| TASK DESCRIPTION |
In the answer, give the entries below exactly, from the first line through the line with "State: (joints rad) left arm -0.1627", with every picture omitted.

| PROVIDED DATA |
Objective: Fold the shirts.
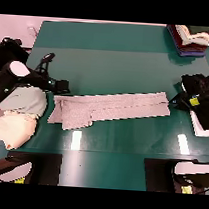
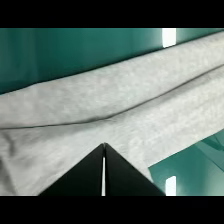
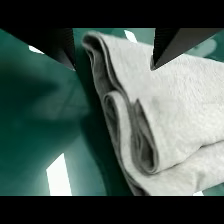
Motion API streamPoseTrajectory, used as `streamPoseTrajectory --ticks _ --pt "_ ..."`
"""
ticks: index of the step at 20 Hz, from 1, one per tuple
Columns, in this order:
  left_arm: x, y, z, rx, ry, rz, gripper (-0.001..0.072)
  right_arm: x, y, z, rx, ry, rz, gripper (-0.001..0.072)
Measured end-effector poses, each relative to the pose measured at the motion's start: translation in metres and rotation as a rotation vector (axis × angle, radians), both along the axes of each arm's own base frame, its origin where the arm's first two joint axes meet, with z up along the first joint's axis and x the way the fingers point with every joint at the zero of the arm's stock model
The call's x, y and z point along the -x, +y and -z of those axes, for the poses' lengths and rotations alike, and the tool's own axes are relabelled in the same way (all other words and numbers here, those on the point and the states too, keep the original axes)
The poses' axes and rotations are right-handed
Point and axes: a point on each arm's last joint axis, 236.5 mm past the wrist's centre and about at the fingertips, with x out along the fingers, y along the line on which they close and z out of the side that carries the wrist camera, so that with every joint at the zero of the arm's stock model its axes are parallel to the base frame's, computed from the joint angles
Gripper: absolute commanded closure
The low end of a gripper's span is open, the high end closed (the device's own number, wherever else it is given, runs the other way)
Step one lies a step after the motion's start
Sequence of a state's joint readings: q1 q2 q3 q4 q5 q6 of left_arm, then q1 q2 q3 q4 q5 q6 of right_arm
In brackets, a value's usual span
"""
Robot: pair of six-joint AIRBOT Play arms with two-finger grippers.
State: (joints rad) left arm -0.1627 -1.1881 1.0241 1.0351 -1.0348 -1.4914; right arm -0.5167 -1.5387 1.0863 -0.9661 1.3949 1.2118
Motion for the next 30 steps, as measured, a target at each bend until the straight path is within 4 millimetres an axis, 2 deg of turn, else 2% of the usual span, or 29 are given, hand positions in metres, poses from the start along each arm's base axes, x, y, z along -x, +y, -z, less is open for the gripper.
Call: streamPoseTrajectory --ticks 1,2,3,6,8,11,14,18,20,23,25,28,30 --pt "0.002 -0.011 0.004 0.006 0.009 0.017 0.0683 -0.001 0.007 0.007 -0.041 -0.001 0.016 0.0207" --pt "0.003 -0.024 0.008 0.016 0.016 0.031 0.0683 -0.003 0.015 0.01 -0.084 -0.003 0.025 0.0257" --pt "0.003 -0.036 0.013 0.024 0.02 0.042 0.0683 -0.005 0.023 0.013 -0.119 -0.005 0.028 0.0339" --pt "-0.003 -0.075 0.023 0.062 0.02 0.067 0.0683 -0.011 0.044 0.022 -0.145 -0.022 -0.002 0.0694" --pt "-0.009 -0.101 0.029 0.084 0.025 0.086 0.0683 -0.017 0.054 0.019 -0.14 -0.054 -0.034 0.0694" --pt "-0.016 -0.139 0.042 0.107 0.04 0.121 0.0683 -0.034 0.065 -0.017 -0.124 -0.159 -0.098 0.0695" --pt "-0.021 -0.177 0.057 0.121 0.052 0.165 0.0683 -0.049 0.084 -0.08 -0.09 -0.299 -0.185 0.0695" --pt "-0.023 -0.211 0.074 0.133 0.071 0.2 0.0683 -0.057 0.124 -0.166 -0.043 -0.481 -0.283 0.0694" --pt "-0.024 -0.22 0.08 0.142 0.08 0.2 0.0683 -0.055 0.148 -0.202 -0.036 -0.555 -0.333 0.0694" --pt "-0.026 -0.226 0.086 0.15 0.091 0.189 0.0683 -0.047 0.186 -0.241 -0.045 -0.634 -0.406 0.0694" --pt "-0.028 -0.229 0.087 0.156 0.09 0.178 0.0683 -0.039 0.21 -0.257 -0.06 -0.667 -0.451 0.0694" --pt "-0.031 -0.228 0.086 0.16 0.089 0.168 0.0683 -0.027 0.244 -0.27 -0.086 -0.699 -0.509 0.0694" --pt "-0.036 -0.219 0.077 0.165 0.092 0.16 0.0683 -0.019 0.265 -0.275 -0.104 -0.719 -0.545 0.0694"
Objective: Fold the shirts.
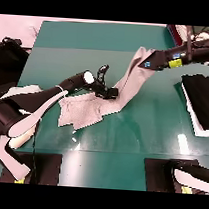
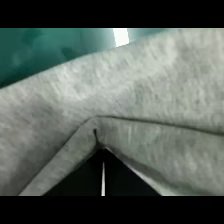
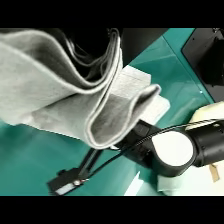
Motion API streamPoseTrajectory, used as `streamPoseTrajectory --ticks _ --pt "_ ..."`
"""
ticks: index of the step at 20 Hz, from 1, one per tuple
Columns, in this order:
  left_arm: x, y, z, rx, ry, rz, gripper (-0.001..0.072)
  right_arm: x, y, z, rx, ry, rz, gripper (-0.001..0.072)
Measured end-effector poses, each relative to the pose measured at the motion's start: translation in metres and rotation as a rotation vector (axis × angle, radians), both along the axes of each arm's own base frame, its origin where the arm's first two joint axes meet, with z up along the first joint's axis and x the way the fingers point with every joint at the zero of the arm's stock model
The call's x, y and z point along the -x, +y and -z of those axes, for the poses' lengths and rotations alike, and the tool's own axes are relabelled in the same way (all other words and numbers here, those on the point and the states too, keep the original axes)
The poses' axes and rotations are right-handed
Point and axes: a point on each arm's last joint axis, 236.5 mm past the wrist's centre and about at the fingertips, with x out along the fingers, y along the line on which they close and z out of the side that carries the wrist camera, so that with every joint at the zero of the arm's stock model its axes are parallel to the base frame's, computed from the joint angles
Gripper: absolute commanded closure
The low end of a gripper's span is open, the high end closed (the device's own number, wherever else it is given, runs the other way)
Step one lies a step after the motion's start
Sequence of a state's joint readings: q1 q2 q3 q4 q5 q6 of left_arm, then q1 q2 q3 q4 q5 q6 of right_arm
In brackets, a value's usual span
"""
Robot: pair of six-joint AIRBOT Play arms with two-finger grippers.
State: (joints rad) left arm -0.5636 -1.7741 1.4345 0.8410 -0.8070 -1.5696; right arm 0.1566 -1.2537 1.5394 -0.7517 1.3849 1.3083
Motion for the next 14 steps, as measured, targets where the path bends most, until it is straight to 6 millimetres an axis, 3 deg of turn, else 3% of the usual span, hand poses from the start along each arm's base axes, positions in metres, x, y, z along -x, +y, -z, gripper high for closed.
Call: streamPoseTrajectory --ticks 3,7,8,9,10,12,14 --pt "-0.023 0.039 -0.039 0.002 -0.052 -0.042 0.0683 0.01 0.033 -0.008 -0.023 -0.035 -0.049 0.0694" --pt "-0.06 0.132 -0.128 -0.027 -0.232 -0.166 0.0682 0.028 0.101 -0.005 -0.067 -0.071 -0.139 0.0691" --pt "-0.065 0.158 -0.151 -0.037 -0.284 -0.206 0.0683 0.034 0.124 0.0 -0.081 -0.071 -0.165 0.0644" --pt "-0.069 0.182 -0.176 -0.047 -0.339 -0.247 0.0682 0.041 0.15 0.008 -0.099 -0.066 -0.19 0.0471" --pt "-0.069 0.203 -0.196 -0.057 -0.383 -0.281 0.0683 0.047 0.176 0.014 -0.123 -0.063 -0.211 0.0362" --pt "-0.065 0.237 -0.231 -0.076 -0.462 -0.342 0.0683 0.062 0.224 0.03 -0.159 -0.054 -0.256 0.036" --pt "-0.059 0.26 -0.251 -0.097 -0.508 -0.377 0.0683 0.071 0.252 0.042 -0.162 -0.056 -0.291 0.036"
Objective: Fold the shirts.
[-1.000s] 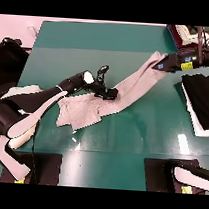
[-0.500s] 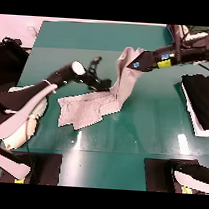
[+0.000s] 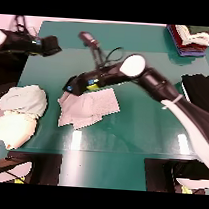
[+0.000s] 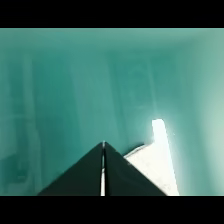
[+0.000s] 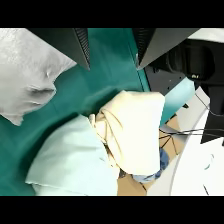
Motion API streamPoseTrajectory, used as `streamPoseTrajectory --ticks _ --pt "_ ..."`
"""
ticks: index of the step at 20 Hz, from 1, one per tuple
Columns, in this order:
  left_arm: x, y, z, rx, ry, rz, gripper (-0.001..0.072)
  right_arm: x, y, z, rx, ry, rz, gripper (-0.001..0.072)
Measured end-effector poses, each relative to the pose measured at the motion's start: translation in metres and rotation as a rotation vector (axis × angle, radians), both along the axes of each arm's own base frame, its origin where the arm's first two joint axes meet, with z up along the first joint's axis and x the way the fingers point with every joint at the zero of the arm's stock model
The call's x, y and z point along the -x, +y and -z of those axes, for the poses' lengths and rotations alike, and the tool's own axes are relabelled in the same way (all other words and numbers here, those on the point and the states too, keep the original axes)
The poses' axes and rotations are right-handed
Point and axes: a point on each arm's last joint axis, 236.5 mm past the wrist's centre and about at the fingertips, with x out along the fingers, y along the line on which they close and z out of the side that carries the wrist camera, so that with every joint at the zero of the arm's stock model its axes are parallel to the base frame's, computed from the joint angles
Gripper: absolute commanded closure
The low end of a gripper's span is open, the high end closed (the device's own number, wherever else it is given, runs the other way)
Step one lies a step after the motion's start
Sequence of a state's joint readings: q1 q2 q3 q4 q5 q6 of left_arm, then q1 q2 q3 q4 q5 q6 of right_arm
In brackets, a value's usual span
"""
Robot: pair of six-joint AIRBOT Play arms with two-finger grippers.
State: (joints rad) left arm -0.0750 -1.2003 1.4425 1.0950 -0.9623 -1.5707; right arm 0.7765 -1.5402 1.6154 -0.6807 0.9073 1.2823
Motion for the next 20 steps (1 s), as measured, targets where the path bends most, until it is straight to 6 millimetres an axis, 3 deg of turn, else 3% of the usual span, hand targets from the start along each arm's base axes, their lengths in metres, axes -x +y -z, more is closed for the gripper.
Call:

| RESPONSE AREA |
Objective: Fold the shirts.
Motion API streamPoseTrajectory, used as `streamPoseTrajectory --ticks _ --pt "_ ..."`
"""
ticks: index of the step at 20 Hz, from 1, one per tuple
Columns, in this order:
  left_arm: x, y, z, rx, ry, rz, gripper (-0.001..0.072)
  right_arm: x, y, z, rx, ry, rz, gripper (-0.001..0.072)
Measured end-effector poses, each relative to the pose measured at the motion's start: translation in metres and rotation as a rotation vector (axis × angle, radians), both along the axes of each arm's own base frame, its origin where the arm's first two joint axes meet, with z up along the first joint's axis and x the way the fingers point with every joint at the zero of the arm's stock model
The call's x, y and z point along the -x, +y and -z of those axes, for the poses' lengths and rotations alike, and the tool's own axes are relabelled in the same way (all other words and numbers here, those on the point and the states too, keep the original axes)
The poses' axes and rotations are right-handed
Point and axes: a point on each arm's last joint axis, 236.5 mm past the wrist's centre and about at the fingertips, with x out along the fingers, y along the line on which they close and z out of the side that carries the wrist camera, so that with every joint at the zero of the arm's stock model its axes are parallel to the base frame's, computed from the joint angles
Gripper: absolute commanded closure
The low end of a gripper's span is open, the high end closed (the device's own number, wherever else it is given, runs the other way)
Step one lies a step after the motion's start
Sequence of a state's joint readings: q1 q2 q3 q4 q5 q6 of left_arm, then q1 q2 q3 q4 q5 q6 of right_arm
In brackets, a value's usual span
"""
Robot: pair of six-joint AIRBOT Play arms with two-finger grippers.
State: (joints rad) left arm -0.1627 -1.1881 1.0241 1.0351 -1.0348 -1.4914; right arm -0.5167 -1.5387 1.0863 -0.9661 1.3949 1.2118

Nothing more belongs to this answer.